[Start of section]
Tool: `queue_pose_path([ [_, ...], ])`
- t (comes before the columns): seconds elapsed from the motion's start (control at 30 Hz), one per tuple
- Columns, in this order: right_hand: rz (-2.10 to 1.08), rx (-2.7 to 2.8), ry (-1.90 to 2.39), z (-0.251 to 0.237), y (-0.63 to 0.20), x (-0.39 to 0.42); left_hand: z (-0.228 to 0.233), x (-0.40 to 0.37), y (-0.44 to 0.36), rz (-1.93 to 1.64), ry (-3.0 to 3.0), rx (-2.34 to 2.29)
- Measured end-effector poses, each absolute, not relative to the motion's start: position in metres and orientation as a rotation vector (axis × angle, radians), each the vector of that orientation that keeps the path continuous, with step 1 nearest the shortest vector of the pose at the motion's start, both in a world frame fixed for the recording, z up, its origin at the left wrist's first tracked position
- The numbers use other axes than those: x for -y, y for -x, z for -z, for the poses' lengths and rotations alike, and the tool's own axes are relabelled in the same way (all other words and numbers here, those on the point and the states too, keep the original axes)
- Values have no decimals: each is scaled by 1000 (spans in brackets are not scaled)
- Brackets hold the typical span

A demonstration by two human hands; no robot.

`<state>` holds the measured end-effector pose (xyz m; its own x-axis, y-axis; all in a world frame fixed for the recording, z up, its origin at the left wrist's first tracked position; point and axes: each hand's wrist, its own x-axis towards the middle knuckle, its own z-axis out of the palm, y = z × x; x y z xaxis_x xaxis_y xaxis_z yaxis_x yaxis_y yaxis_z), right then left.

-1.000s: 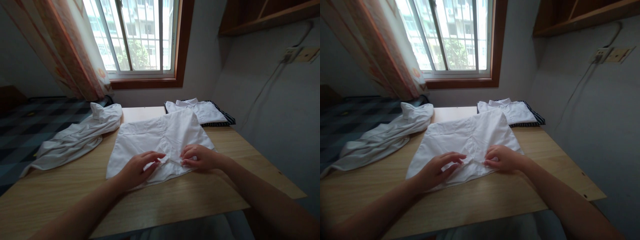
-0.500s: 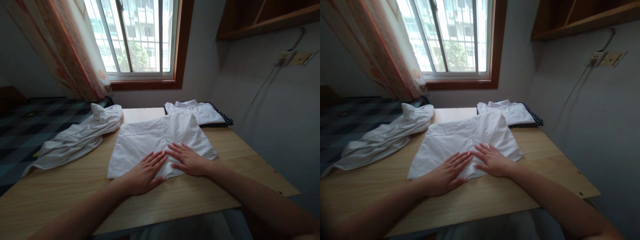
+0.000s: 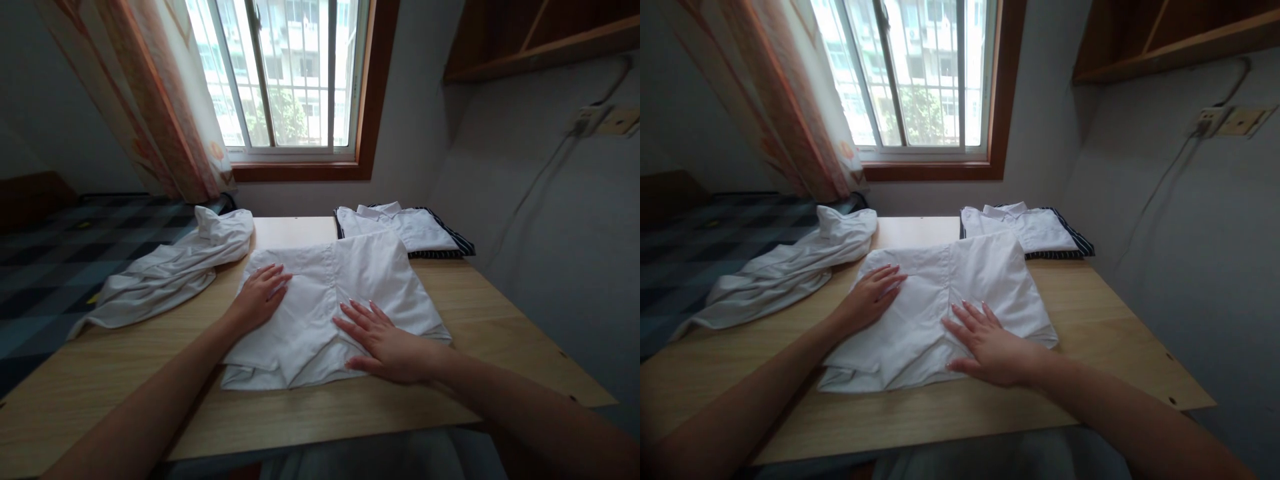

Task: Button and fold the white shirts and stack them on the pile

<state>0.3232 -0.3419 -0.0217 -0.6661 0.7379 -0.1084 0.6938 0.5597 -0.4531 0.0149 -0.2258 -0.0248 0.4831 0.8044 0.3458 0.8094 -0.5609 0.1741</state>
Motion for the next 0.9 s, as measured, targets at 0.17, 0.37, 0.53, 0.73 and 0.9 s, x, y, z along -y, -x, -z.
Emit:
queue_pose_path([
  [0.17, -754, 2661, 1233, 20, -323, 345, 35, 236, -23, 301, 2652, 1630],
  [0.37, -633, 2480, 1283, 3, -327, 323, 29, 244, -32, 112, 2622, 1696],
  [0.53, -167, 2416, 1480, -7, -325, 265, 30, 242, -31, 81, 2634, 1681],
  [0.73, -25, 2218, 1903, 27, -312, 205, 33, 240, -30, 112, 2632, 1663],
  [0.9, 42, 2068, 1993, 51, -319, 196, 27, 240, -28, 64, 2667, 1708],
])
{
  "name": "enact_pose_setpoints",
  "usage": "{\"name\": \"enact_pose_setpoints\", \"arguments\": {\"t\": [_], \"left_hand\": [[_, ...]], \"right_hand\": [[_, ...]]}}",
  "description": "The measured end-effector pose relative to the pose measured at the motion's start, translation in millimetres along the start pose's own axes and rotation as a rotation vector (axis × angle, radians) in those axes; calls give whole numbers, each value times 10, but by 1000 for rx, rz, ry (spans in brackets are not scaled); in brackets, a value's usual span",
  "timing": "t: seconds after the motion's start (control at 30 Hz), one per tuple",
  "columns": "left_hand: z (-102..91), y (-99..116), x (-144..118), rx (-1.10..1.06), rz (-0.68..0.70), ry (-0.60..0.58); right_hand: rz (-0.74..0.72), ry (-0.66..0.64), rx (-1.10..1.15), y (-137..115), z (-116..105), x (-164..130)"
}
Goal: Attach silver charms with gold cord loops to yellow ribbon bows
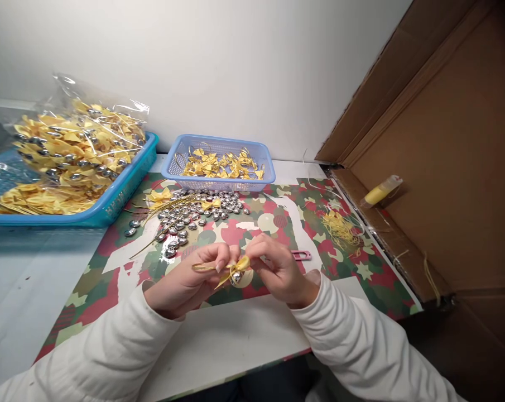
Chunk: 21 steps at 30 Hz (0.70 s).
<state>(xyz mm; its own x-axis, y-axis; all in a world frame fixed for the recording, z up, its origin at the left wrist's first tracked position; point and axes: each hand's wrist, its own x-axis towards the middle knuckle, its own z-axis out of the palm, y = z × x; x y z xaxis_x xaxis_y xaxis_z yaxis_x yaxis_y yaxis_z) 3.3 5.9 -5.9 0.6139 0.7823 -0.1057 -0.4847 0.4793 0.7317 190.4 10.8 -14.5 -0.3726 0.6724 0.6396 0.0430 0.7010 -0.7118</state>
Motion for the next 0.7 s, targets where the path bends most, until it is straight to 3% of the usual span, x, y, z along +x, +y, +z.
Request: {"name": "enact_pose_setpoints", "arguments": {"t": [0.7], "left_hand": [[49,33,-5,88,93,93]], "right_hand": [[-21,76,-131,-72,4,6]]}}
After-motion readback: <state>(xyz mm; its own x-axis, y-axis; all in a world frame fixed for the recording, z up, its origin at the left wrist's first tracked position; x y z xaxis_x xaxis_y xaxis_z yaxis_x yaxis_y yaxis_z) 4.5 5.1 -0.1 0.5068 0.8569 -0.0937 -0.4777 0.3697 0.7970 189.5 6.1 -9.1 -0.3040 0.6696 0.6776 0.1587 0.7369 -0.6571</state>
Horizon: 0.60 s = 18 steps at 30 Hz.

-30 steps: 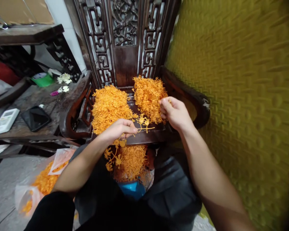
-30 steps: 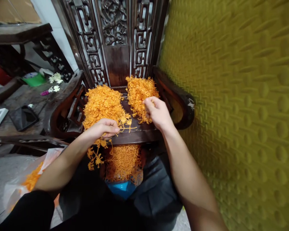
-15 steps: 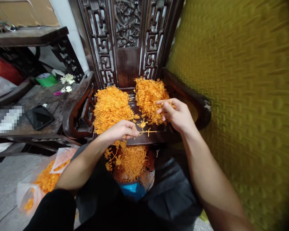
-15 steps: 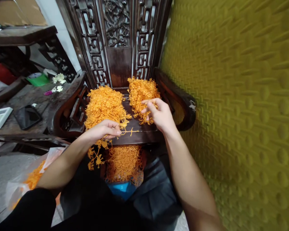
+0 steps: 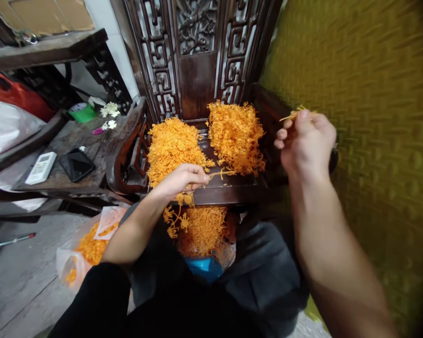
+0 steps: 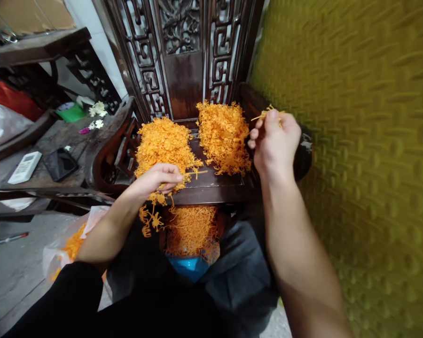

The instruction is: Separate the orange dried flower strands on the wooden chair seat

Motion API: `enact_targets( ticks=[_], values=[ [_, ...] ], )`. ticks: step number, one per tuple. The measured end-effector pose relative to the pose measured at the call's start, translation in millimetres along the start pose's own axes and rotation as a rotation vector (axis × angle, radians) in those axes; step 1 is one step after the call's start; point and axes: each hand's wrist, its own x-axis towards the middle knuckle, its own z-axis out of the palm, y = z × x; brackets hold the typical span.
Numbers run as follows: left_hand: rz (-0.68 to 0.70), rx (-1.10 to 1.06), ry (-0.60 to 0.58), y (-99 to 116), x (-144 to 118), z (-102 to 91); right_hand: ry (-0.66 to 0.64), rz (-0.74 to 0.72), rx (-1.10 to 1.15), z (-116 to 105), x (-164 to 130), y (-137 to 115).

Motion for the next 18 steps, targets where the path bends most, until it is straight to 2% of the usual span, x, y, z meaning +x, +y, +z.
enact_targets(
  ticks=[4, 6, 8, 12, 18],
  values=[
    [0.204, -0.222, 0.316, -4, 11, -8.8, 0.075, 0.027, 0.112, 8, -6, 6],
    [0.276, -0.297, 0.406, -5, 15, -12.2, 0.083, 0.055, 0.164, 15, -11, 11],
    [0.296, -0.337, 0.422, -5, 17, -14.5, 0.031, 0.087, 0.196, 21, -14, 14],
    [0.269, -0.311, 0.369, -4, 14, -15.0, -0.131, 0.127, 0.231, 33, -13, 15],
    [0.326, -0.174, 0.356, -8, 11, -10.3, -0.023, 0.225, 0.543, 38, -8, 13]
  ],
)
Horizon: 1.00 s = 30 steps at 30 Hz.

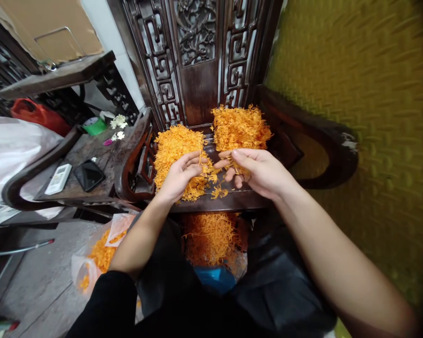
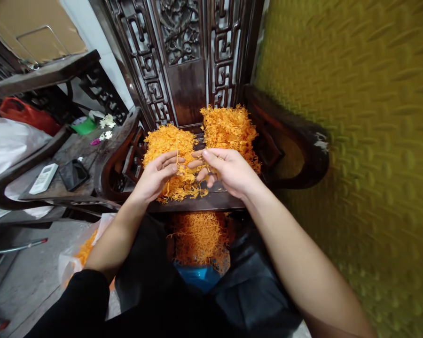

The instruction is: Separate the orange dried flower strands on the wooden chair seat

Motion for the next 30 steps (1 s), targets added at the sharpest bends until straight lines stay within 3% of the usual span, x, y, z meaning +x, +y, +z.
enact_targets(
  ticks=[6, 12, 19, 22, 25, 30],
  values=[
    [0.119, 0.109, -0.027, -8, -3, 5.3, 0.016, 0.073, 0.118, 5, 0, 0],
    [0.267, 0.460, -0.106, -5, -9, 12.2, -0.021, 0.106, 0.139, 18, -1, 4],
    [0.357, 0.448, -0.107, -6, -10, 18.5, 0.017, 0.058, 0.144, 25, -1, 5],
    [0.353, 0.445, -0.087, -5, -12, 22.5, 0.073, -0.036, 0.002, 29, -1, 10],
    [0.325, 0.424, -0.078, -5, -12, 25.1, 0.131, -0.233, -0.237, 34, 0, 16],
    [0.126, 0.218, -0.140, -1, -11, 26.3, 0.299, -0.576, -0.612, 42, -1, 19]
  ],
)
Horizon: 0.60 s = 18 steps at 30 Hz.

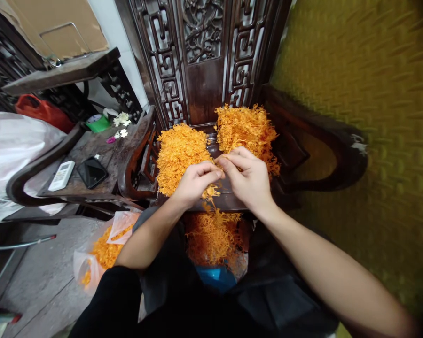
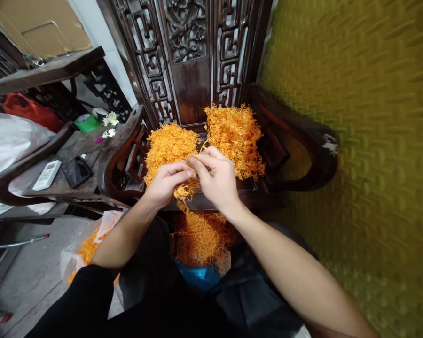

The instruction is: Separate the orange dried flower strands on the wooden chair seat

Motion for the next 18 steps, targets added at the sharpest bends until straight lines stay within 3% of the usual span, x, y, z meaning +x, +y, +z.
enact_targets(
  ticks=[3, 11, 15, 18],
  values=[
    [-0.032, -0.103, -0.038, 9, 1, 0.4, 0.101, -0.080, -0.056, 3, -1, -5],
    [0.131, -0.071, -0.122, 34, 0, 5.0, 0.306, -0.123, -0.172, 0, 4, -12],
    [0.052, -0.127, -0.032, 22, 8, -2.3, 0.152, -0.183, -0.142, 2, 8, -7],
    [0.083, -0.057, -0.036, 11, 15, -9.3, 0.036, -0.162, -0.061, 6, 9, -3]
  ],
)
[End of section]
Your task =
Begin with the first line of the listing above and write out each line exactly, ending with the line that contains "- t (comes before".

Exercise solution =
Tool: `queue_pose_path([ [_, ...], ])`
- t (comes before the columns): seconds elapsed from the motion's start (control at 30 Hz), one per tuple

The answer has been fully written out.